<<<<

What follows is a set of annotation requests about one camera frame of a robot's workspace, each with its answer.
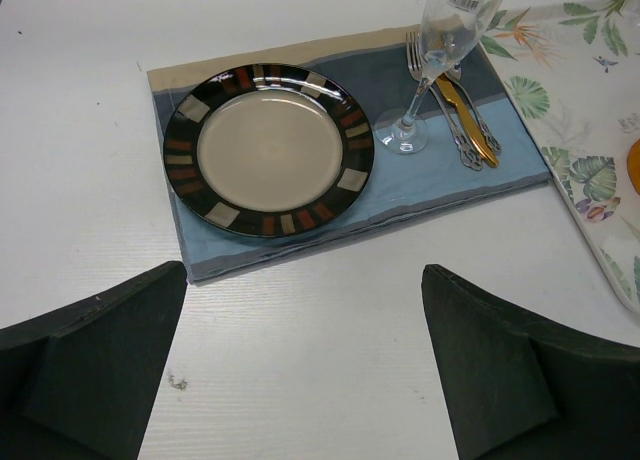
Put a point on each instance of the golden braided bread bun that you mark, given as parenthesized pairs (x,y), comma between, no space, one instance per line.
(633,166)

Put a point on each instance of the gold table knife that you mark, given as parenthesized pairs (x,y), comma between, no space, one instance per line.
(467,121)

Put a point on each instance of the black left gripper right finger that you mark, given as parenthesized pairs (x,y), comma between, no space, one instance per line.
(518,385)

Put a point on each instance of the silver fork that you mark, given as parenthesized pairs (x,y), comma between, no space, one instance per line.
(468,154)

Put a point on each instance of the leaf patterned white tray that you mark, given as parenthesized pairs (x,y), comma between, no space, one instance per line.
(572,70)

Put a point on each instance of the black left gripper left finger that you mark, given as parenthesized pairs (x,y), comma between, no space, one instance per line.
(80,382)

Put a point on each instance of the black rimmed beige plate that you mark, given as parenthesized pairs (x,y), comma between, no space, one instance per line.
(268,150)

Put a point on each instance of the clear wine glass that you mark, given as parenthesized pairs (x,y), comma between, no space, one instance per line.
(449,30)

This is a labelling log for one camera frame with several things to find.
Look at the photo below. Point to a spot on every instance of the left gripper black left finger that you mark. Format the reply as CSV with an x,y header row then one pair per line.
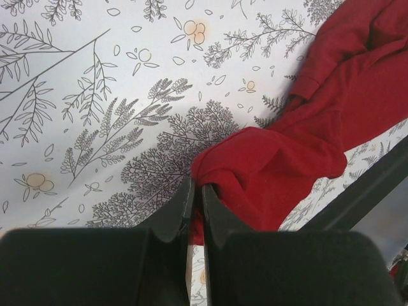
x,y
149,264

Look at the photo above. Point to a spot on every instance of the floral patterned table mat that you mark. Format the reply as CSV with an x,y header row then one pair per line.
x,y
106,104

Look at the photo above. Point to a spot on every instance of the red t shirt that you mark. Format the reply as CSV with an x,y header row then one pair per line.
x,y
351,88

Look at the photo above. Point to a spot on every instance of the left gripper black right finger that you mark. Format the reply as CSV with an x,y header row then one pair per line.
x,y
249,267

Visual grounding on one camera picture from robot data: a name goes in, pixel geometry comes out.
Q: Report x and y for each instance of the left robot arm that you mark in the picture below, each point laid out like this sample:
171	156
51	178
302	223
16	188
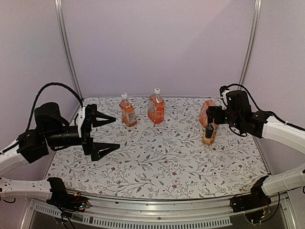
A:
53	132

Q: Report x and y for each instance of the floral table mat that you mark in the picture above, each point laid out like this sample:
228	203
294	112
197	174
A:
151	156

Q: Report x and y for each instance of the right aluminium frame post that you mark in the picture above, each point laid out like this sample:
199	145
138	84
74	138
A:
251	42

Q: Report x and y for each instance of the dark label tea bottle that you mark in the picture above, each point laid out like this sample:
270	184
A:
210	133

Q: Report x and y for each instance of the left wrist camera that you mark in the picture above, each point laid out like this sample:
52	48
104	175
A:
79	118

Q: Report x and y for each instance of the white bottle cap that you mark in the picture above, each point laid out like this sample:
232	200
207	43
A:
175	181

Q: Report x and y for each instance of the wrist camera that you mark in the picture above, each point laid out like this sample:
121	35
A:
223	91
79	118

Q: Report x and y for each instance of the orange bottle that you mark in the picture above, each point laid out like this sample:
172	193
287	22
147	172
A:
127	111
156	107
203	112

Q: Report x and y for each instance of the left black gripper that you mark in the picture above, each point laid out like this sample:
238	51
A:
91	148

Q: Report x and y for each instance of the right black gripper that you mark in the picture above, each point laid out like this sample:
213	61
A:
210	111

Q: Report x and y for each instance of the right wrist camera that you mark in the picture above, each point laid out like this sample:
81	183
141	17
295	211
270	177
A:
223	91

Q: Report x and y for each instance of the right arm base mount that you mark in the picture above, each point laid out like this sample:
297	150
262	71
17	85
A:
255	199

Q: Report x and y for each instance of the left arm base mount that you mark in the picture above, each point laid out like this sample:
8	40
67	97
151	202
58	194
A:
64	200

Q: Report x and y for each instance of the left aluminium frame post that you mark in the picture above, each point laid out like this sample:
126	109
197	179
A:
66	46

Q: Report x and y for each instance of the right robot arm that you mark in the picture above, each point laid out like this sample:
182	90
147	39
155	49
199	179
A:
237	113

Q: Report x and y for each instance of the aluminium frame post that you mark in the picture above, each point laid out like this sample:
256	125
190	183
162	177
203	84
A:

>>>>

How to complete this task:
Print all the material above verbatim and omit its pictures.

Result for this task:
What follows is a set of annotation requests about one camera frame of a robot's workspace, each with its answer.
Put a point on each instance of the golden braided bread bun that you mark, given as parenthesized pairs (x,y), comma between, no space, one instance per line.
(633,166)

Put a point on each instance of the gold table knife that you mark, given as parenthesized pairs (x,y), comma between, no space, one instance per line.
(467,121)

Put a point on each instance of the black left gripper right finger that you mark, given as parenthesized pairs (x,y), comma between, no space, one instance per line.
(518,385)

Put a point on each instance of the silver fork that you mark, given as parenthesized pairs (x,y), comma between, no space, one instance per line.
(468,154)

Put a point on each instance of the leaf patterned white tray that you mark, given as parenthesized pairs (x,y), comma between, no space, one instance per line.
(572,70)

Put a point on each instance of the black left gripper left finger that you mark, given as parenthesized pairs (x,y), comma between, no space, one instance per line.
(80,382)

Put a point on each instance of the black rimmed beige plate that you mark, given as parenthesized pairs (x,y), comma between, no space, one instance per line.
(268,150)

Put a point on each instance of the clear wine glass that you mark, given as parenthesized pairs (x,y), comma between, no space, one instance per line.
(449,30)

This is a labelling log for one camera frame with several things to find.
Look at the photo below. Point to a spot on every instance of the left gripper black left finger that you mark. Format the reply as CSV with an x,y header row then one pair per line.
x,y
149,264

Look at the photo above. Point to a spot on every instance of the floral patterned table mat that you mark. Format the reply as CSV with an x,y header row then one pair per line.
x,y
106,104

Look at the photo above. Point to a spot on every instance of the red t shirt that you mark. Format the reply as CSV with an x,y header row then one pair per line.
x,y
351,88

Look at the photo above. Point to a spot on every instance of the left gripper black right finger that you mark. Format the reply as CSV with an x,y header row then one pair per line.
x,y
249,267

Visual grounding on one camera picture from robot data: a name goes in, pixel geometry comes out.
Q: Report x and y for each instance of the left robot arm that you mark in the picture below, each point laid out like this sample:
171	156
51	178
302	223
16	188
A:
53	132

Q: Report x and y for each instance of the floral table mat that you mark in the picture above, each point laid out like this sample:
228	203
294	112
197	174
A:
151	156

Q: Report x and y for each instance of the right aluminium frame post that you mark in the picture above, each point laid out like this sample:
199	145
138	84
74	138
A:
251	42

Q: Report x and y for each instance of the dark label tea bottle that you mark in the picture above, each point laid out like this sample:
270	184
A:
210	133

Q: Report x and y for each instance of the left wrist camera that you mark in the picture above, each point laid out like this sample:
52	48
104	175
A:
79	118

Q: Report x and y for each instance of the white bottle cap that you mark in the picture above, each point laid out like this sample:
232	200
207	43
A:
175	181

Q: Report x and y for each instance of the wrist camera that you mark in the picture above, each point laid out like this sample:
121	35
A:
223	91
79	118

Q: Report x and y for each instance of the orange bottle that you mark in the picture above, each point laid out like this sample:
172	193
287	22
147	172
A:
127	111
156	107
203	112

Q: Report x and y for each instance of the left black gripper that you mark in the picture above, each point laid out like this sample:
238	51
A:
91	148

Q: Report x and y for each instance of the right black gripper that you mark in the picture above, each point laid out like this sample:
213	61
A:
210	111

Q: Report x and y for each instance of the right wrist camera that you mark in the picture above, each point laid out like this sample:
81	183
141	17
295	211
270	177
A:
223	91

Q: Report x and y for each instance of the right arm base mount that you mark in the picture above, each point laid out like this sample:
297	150
262	71
17	85
A:
255	199

Q: Report x and y for each instance of the left arm base mount that you mark in the picture above, each point laid out like this sample:
8	40
67	97
151	202
58	194
A:
64	200

Q: Report x and y for each instance of the left aluminium frame post that you mark in the picture above, each point laid out like this sample:
126	109
197	179
A:
66	46

Q: Report x and y for each instance of the right robot arm that you mark in the picture above, each point laid out like this sample:
182	90
147	39
155	49
199	179
A:
237	113

Q: Report x and y for each instance of the aluminium frame post that you mark in the picture above, each point laid out like this sample:
256	125
190	183
162	177
203	84
A:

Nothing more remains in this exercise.